Entretanto, o Sindicato, que representa os trabalhadores da CVA clama por uma intervenção urgente das autoridades de regulação do trabalho no País, por considerar que ninguém pode deixar de receber o seu salário meses a fio, sem justificação e sem consequência. “Mas, mais: se a CVA não tem estado a voar devido à situação de pandemia como tem dito o Governo, por limitações impostas pelo próprio Governo, este tem a obrigação moral de ajudar a empresa, ao menos a garantir os salãrios dos trabalhadores como vem acontecendo com tantas outras áreas de atividade que entraram em situação de inatividade, em Cabo Verde e noutros pontos do Mundo”, apela.

Este apelo, conforme o SINTCAP, é extensível aos Deputados na Nação e ao Presidente da República.” A situação é grave e de grande aflição. O governo diz que a situação é complexa. Então, que todos os dignos representantes desta Nação olhem para esses trabalhadores com humanismo e interesse.
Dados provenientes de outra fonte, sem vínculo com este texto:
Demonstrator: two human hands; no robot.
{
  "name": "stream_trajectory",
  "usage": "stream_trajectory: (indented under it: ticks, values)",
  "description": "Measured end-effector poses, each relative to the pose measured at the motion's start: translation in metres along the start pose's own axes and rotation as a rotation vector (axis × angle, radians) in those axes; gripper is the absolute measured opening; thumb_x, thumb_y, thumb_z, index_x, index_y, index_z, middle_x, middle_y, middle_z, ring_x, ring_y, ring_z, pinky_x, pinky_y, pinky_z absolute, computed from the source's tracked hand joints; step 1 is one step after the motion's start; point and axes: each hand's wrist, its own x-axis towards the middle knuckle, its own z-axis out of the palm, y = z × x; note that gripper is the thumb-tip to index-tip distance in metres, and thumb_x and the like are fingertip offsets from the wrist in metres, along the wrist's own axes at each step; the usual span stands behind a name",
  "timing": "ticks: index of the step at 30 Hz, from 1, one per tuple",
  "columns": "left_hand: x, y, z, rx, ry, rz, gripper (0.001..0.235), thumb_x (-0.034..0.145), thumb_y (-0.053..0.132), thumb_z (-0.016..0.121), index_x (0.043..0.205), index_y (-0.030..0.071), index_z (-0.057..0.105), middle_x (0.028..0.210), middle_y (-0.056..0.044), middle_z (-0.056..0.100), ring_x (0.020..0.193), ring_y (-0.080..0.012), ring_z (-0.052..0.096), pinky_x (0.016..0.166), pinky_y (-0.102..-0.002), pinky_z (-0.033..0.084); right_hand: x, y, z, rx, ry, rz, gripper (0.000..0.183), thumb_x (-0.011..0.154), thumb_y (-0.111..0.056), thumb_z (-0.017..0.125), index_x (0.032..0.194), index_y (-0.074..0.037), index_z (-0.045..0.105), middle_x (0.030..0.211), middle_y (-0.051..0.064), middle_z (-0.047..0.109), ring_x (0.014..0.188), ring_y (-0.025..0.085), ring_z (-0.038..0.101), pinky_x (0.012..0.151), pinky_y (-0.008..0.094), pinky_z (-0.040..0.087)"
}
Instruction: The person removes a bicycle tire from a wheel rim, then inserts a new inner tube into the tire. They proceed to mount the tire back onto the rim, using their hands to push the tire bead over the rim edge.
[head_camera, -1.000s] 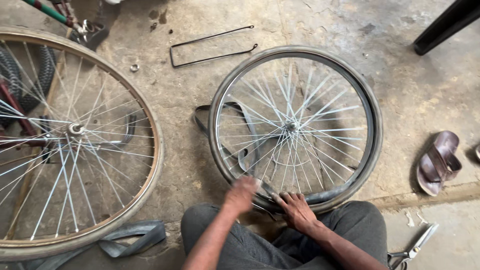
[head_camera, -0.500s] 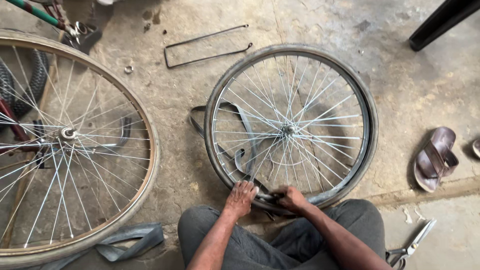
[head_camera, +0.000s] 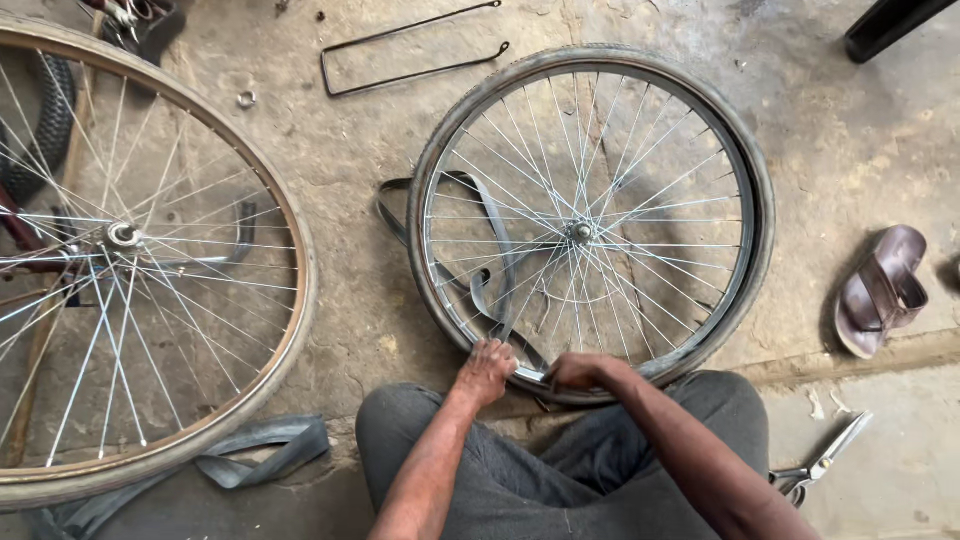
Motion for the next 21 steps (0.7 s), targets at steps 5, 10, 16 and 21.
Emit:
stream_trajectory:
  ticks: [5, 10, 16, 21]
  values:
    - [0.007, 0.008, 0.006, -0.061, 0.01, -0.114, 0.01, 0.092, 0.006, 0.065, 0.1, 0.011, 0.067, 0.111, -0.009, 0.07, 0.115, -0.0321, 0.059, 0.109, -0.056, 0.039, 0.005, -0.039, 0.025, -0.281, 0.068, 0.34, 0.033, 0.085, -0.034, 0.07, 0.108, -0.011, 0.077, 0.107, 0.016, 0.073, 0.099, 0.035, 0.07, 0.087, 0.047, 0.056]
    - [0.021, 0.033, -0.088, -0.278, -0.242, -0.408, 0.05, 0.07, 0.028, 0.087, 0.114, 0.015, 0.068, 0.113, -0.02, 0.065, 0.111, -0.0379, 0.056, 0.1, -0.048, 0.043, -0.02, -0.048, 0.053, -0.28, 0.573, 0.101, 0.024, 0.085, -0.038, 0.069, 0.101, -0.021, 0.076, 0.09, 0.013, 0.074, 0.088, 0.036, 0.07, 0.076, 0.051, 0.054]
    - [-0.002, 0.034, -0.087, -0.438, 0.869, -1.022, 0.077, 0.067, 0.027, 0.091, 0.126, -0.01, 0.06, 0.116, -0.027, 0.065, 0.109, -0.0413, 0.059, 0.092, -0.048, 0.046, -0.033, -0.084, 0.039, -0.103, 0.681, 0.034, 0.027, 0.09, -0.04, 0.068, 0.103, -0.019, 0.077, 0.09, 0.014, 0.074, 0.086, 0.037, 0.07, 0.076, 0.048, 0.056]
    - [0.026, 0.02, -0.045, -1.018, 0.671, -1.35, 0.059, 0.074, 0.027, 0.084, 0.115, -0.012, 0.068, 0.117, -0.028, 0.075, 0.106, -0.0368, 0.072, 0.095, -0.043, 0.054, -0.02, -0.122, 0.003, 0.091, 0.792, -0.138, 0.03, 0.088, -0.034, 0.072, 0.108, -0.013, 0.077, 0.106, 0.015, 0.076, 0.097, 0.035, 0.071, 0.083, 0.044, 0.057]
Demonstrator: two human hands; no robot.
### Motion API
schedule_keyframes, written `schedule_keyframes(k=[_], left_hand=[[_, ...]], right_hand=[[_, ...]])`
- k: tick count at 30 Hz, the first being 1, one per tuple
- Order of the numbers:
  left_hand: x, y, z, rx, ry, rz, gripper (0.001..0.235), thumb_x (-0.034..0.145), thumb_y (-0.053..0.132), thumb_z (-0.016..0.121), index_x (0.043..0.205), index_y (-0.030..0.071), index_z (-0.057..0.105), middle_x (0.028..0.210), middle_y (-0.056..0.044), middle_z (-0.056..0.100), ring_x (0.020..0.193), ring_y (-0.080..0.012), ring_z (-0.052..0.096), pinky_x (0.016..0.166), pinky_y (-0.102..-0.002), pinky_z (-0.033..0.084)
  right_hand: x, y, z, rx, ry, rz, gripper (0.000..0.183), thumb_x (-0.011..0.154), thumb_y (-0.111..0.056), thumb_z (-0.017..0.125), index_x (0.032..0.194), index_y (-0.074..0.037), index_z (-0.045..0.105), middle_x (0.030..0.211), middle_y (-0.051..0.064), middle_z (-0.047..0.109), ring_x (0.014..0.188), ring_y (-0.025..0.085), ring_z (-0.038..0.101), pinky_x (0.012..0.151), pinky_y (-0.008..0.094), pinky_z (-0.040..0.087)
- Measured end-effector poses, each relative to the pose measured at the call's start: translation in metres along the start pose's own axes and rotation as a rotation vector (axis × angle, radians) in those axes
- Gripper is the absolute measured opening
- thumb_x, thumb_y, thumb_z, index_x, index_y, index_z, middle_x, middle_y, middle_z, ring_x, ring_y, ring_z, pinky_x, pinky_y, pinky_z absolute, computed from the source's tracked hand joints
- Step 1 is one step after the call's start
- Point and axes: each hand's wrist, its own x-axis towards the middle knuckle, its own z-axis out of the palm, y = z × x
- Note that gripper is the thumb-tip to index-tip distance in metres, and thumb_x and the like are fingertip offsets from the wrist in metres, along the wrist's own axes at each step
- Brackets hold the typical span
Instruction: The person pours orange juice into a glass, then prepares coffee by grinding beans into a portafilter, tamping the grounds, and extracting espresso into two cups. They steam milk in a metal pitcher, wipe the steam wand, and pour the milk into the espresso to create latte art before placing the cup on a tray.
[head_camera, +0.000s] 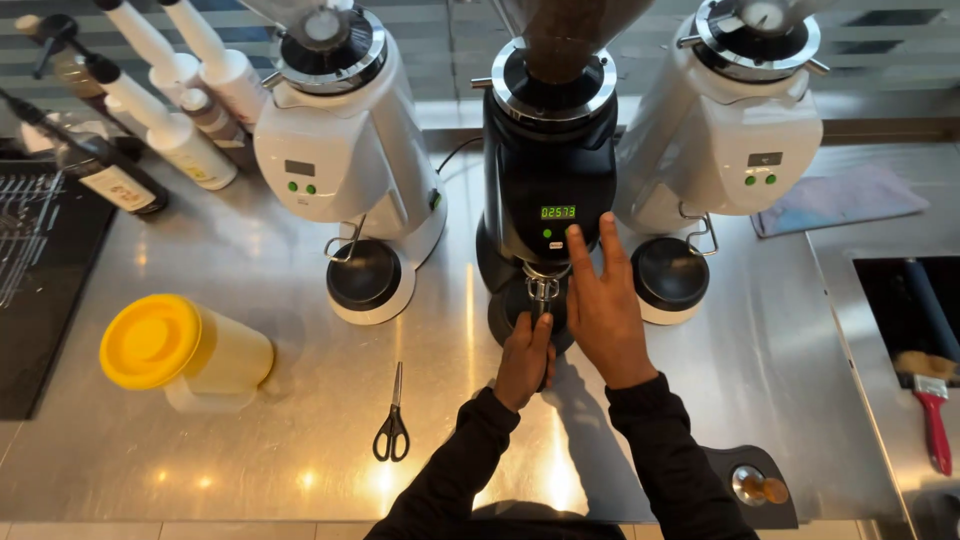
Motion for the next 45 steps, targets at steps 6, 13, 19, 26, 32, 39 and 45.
schedule_keyframes(k=[6,13,19,26,32,39,45], left_hand=[[0.006,-0.01,0.004,-0.062,-0.068,0.021,0.036,0.108,0.043,0.046,0.098,0.009,0.042,0.065,-0.005,0.052,0.045,-0.0143,0.051,0.039,-0.033,0.045],[0.01,-0.009,0.017,-0.128,-0.017,0.018,0.035,0.107,0.042,0.048,0.099,0.009,0.041,0.065,-0.006,0.052,0.044,-0.017,0.052,0.037,-0.034,0.044],[0.013,-0.006,0.018,-0.189,0.011,-0.083,0.035,0.107,0.041,0.048,0.1,0.008,0.041,0.067,-0.006,0.05,0.044,-0.0151,0.049,0.036,-0.032,0.042],[0.014,-0.017,0.024,-0.159,0.001,-0.02,0.034,0.107,0.042,0.048,0.104,0.008,0.043,0.068,-0.006,0.053,0.046,-0.0145,0.052,0.037,-0.032,0.044],[0.043,-0.025,0.019,-0.041,0.06,0.255,0.037,0.109,0.044,0.048,0.105,0.007,0.048,0.06,-0.008,0.053,0.041,-0.0161,0.051,0.037,-0.031,0.042],[0.044,-0.054,0.02,-0.2,0.005,0.001,0.04,0.108,0.047,0.048,0.109,0.008,0.042,0.064,-0.004,0.051,0.042,-0.015,0.049,0.036,-0.032,0.044],[0.032,-0.032,0.016,-0.107,0.056,-0.111,0.037,0.103,0.05,0.048,0.112,0.013,0.047,0.066,-0.003,0.052,0.043,-0.0134,0.05,0.036,-0.031,0.044]], right_hand=[[-0.005,-0.003,0.009,-0.048,0.045,0.011,0.077,0.088,0.014,0.059,0.158,-0.015,0.044,0.162,0.03,0.033,0.136,0.044,0.05,0.1,0.044,0.051],[-0.005,0.003,0.02,-0.111,0.124,0.027,0.084,0.084,0.018,0.06,0.159,-0.019,0.046,0.164,0.026,0.035,0.139,0.043,0.049,0.109,0.047,0.048],[-0.005,-0.004,0.009,-0.004,0.021,0.065,0.087,0.082,0.015,0.058,0.161,-0.015,0.036,0.169,0.025,0.023,0.142,0.047,0.043,0.109,0.047,0.046],[-0.002,0.0,-0.017,0.168,-0.096,0.085,0.082,0.088,0.006,0.057,0.162,-0.006,0.025,0.17,0.021,0.017,0.151,0.044,0.034,0.112,0.044,0.044],[0.01,0.01,-0.001,0.185,0.017,-0.003,0.078,0.09,-0.002,0.059,0.161,-0.007,0.026,0.169,0.022,0.023,0.146,0.043,0.04,0.11,0.044,0.046],[0.004,0.008,0.001,0.118,-0.018,0.091,0.076,0.086,0.0,0.06,0.156,-0.013,0.037,0.162,0.023,0.034,0.122,0.043,0.057,0.095,0.045,0.053],[0.008,0.01,0.001,0.016,0.023,0.034,0.073,0.086,0.003,0.059,0.155,-0.016,0.044,0.153,0.025,0.046,0.108,0.042,0.063,0.087,0.046,0.055]])
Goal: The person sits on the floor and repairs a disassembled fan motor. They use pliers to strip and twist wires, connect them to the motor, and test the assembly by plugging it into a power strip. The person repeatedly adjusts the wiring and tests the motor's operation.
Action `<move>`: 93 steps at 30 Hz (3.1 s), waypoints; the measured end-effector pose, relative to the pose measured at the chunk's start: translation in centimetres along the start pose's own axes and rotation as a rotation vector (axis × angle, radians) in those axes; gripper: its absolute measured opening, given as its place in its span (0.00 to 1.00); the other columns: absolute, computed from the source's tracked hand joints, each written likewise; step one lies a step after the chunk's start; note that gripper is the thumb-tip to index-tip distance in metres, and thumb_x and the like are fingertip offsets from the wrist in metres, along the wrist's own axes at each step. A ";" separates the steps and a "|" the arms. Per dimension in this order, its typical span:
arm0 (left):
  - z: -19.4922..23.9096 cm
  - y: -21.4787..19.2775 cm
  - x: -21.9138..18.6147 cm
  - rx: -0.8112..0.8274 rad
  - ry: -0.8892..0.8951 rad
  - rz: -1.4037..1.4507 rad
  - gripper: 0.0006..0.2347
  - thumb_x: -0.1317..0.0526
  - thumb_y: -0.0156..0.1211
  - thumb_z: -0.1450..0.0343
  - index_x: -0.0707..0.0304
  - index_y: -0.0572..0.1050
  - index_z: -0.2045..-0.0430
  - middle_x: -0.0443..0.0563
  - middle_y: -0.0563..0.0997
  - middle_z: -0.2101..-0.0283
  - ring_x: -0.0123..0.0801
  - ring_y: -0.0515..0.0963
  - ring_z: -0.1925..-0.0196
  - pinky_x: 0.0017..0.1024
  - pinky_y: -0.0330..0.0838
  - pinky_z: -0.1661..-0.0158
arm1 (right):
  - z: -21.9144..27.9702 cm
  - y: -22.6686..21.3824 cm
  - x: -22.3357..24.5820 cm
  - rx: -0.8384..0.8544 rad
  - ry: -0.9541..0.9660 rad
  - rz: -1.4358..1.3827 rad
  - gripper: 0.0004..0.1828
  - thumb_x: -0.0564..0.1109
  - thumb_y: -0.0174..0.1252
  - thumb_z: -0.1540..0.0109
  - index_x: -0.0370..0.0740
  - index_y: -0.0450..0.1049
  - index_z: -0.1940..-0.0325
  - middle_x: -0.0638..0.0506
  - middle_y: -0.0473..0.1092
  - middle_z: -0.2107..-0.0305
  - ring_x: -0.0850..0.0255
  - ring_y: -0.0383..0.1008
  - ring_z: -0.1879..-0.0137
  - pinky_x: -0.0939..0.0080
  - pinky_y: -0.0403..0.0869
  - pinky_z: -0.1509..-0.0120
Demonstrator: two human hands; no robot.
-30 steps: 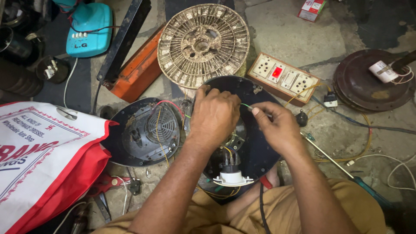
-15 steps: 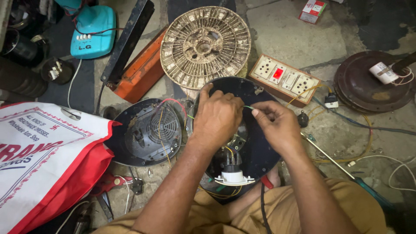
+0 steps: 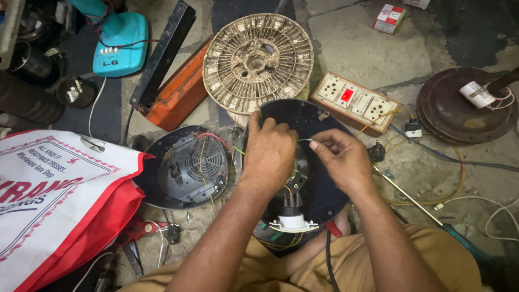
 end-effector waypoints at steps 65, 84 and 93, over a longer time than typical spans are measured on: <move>1.3 -0.8 0.9 -0.142 -0.089 0.030 0.05 0.61 0.62 0.32 0.64 0.79 0.75 0.57 0.80 0.68 0.49 0.78 0.58 0.55 0.56 0.36 | -2.4 -12.0 -2.8 -0.280 0.013 0.481 0.10 0.38 0.63 0.42 0.44 0.83 0.58 0.46 0.79 0.67 0.57 0.80 0.62 0.55 0.76 0.54; 5.3 -2.9 5.9 -0.274 -0.251 0.168 0.05 0.58 0.65 0.33 0.58 0.81 0.72 0.53 0.82 0.66 0.47 0.79 0.59 0.56 0.60 0.45 | 0.3 -6.2 -6.3 0.155 0.211 1.198 0.14 0.46 0.56 0.39 0.51 0.81 0.51 0.43 0.68 0.46 0.45 0.70 0.38 0.47 0.74 0.39; 7.5 -2.3 6.0 -0.286 -0.398 0.065 0.08 0.56 0.62 0.31 0.60 0.80 0.73 0.53 0.82 0.67 0.47 0.79 0.59 0.51 0.64 0.53 | 1.0 -9.6 -2.8 -0.318 0.046 0.820 0.17 0.51 0.62 0.34 0.35 0.76 0.50 0.37 0.75 0.58 0.43 0.76 0.54 0.47 0.74 0.50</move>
Point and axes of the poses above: each hand's wrist, its own z-axis away from the middle knuckle, its own y-axis out of the palm, x = y × z, the point moved 7 cm from there along -z, towards the middle knuckle
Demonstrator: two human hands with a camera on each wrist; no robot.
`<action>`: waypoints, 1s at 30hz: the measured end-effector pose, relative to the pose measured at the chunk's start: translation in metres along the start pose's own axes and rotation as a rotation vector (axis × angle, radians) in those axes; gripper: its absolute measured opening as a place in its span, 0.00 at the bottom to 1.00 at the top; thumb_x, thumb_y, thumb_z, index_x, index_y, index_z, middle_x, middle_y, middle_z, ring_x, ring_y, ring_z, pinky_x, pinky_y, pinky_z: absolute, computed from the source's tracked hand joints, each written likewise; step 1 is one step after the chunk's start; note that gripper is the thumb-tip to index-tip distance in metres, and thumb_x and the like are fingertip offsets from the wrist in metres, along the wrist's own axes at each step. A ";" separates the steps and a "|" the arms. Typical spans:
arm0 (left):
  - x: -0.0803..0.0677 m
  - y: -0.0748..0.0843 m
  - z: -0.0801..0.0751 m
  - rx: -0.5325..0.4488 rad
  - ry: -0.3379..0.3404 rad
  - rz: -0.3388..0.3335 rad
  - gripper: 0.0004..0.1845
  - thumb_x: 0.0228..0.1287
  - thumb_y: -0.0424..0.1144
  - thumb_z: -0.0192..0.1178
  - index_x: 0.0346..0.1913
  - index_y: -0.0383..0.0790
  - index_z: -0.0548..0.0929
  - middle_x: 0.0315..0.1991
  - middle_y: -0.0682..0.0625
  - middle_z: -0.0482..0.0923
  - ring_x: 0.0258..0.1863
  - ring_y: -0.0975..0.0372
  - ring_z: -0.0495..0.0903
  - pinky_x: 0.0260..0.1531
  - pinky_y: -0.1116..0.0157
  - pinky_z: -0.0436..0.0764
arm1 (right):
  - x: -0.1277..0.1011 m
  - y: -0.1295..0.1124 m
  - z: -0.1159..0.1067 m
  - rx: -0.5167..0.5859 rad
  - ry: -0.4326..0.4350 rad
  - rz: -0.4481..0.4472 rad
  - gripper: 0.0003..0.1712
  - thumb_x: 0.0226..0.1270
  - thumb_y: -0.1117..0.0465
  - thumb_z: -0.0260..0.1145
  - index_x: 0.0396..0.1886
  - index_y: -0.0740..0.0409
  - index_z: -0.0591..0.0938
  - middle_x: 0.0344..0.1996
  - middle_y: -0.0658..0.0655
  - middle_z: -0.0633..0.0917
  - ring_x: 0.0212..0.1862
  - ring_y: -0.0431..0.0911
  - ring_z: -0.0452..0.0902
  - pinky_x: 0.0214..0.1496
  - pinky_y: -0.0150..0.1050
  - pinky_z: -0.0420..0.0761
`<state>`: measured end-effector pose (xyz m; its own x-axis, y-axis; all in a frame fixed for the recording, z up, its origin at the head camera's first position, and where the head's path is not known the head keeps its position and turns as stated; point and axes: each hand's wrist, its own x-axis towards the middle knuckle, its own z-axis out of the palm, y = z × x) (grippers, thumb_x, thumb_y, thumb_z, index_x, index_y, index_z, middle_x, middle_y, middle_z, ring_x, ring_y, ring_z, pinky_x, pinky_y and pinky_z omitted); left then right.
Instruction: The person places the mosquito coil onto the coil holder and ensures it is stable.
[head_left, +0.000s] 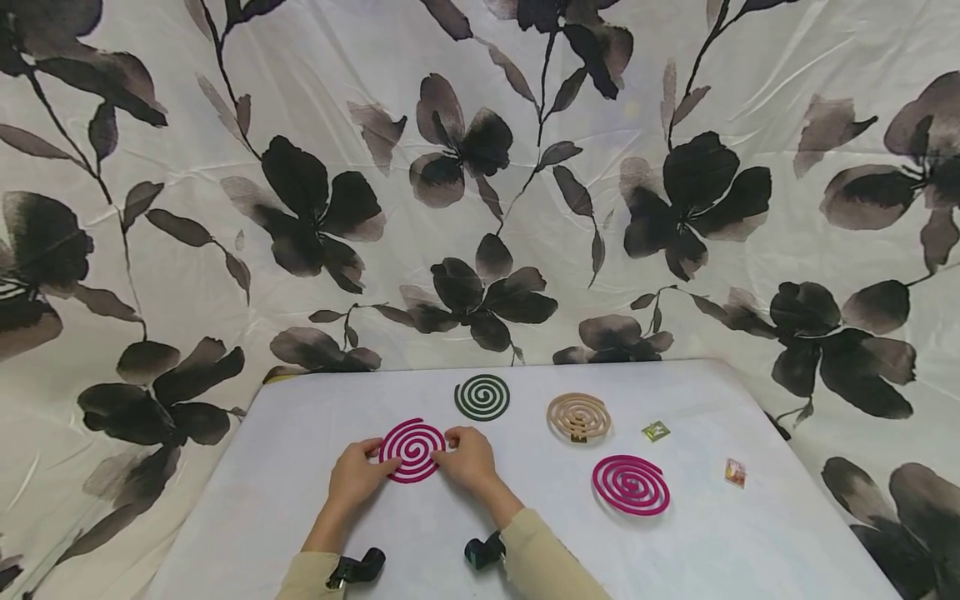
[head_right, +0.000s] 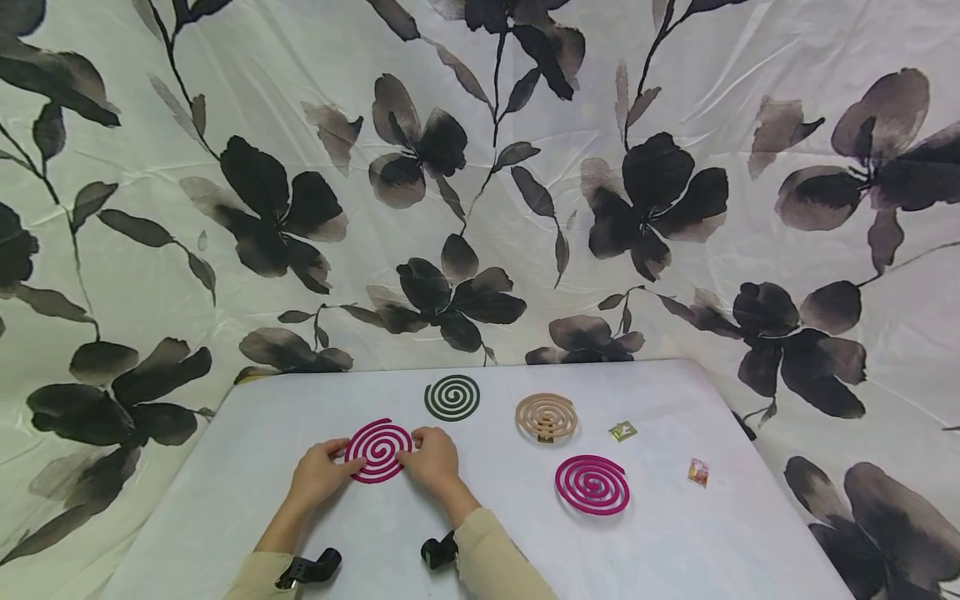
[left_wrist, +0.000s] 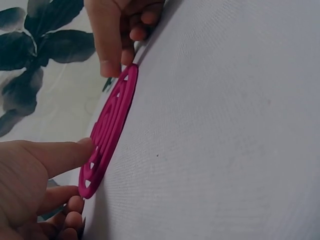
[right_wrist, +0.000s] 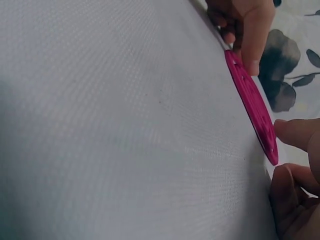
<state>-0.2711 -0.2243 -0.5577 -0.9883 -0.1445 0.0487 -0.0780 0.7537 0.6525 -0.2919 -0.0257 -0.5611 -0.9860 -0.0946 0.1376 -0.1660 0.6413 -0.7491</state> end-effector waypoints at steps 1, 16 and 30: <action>0.000 0.000 0.000 0.000 0.004 -0.003 0.30 0.46 0.48 0.66 0.50 0.31 0.75 0.41 0.41 0.76 0.43 0.49 0.73 0.39 0.50 0.70 | 0.000 0.000 0.000 -0.007 0.000 -0.001 0.20 0.44 0.52 0.71 0.36 0.59 0.81 0.23 0.48 0.76 0.26 0.38 0.66 0.30 0.33 0.69; -0.004 0.004 0.006 -0.067 0.077 -0.029 0.27 0.44 0.46 0.68 0.48 0.38 0.77 0.34 0.49 0.78 0.32 0.59 0.72 0.29 0.63 0.67 | -0.002 -0.005 -0.003 -0.048 -0.016 0.040 0.23 0.42 0.49 0.71 0.38 0.56 0.82 0.21 0.44 0.74 0.25 0.38 0.66 0.28 0.33 0.67; -0.007 0.005 0.009 -0.596 0.019 -0.213 0.18 0.49 0.36 0.66 0.46 0.38 0.78 0.36 0.45 0.78 0.32 0.61 0.77 0.27 0.70 0.78 | -0.004 -0.004 -0.001 0.231 0.024 0.150 0.20 0.42 0.55 0.72 0.37 0.58 0.80 0.28 0.48 0.79 0.33 0.39 0.73 0.33 0.33 0.74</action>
<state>-0.2660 -0.2143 -0.5614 -0.9561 -0.2678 -0.1186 -0.1808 0.2212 0.9583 -0.2875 -0.0273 -0.5575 -0.9996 0.0079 0.0273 -0.0207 0.4558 -0.8898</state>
Os trabalhadores mantém-se disponíveis para sacrifícios e solidários para com a sua empresa, para que ela possa ser reerguida, mas há níveis de sacrifícios que não são toleráveis nem aceitáveis”, mostra.

Neste âmbito, a dirigente sindical exige que o Governo de Cabo Verde faça as diligências cabíveis junto da administração da empresa que também pertence ao estado de Cabo Verde aos contribuintes cabo-verdianos, que assuma as suas responsabilidades e pague os salários dos trabalhadores ou que encontre juntamente com o INPS, alguma solução que permita a todos os trabalhadores receberem, o total da percentagem paga aos trabalhadores em situação de Lay Off e que ajude aqueles que, sem os rendimentos anteriores, queiram e precisam regressar à Cidade da Praia, onde muitos têm casa própria e parte da sua família a residir.

"Estaremos, com os trabalhadores, nas próximas semanas, a insistir na busca ativa do diálogo e da concertação, mas a estudar detalhadamente outras formas de luta passiveis de serem acionadas para que se ponha cobro a tão dramática e abusiva situação», conclui a presidente do SNTCAP, filaido na UNTC-CS.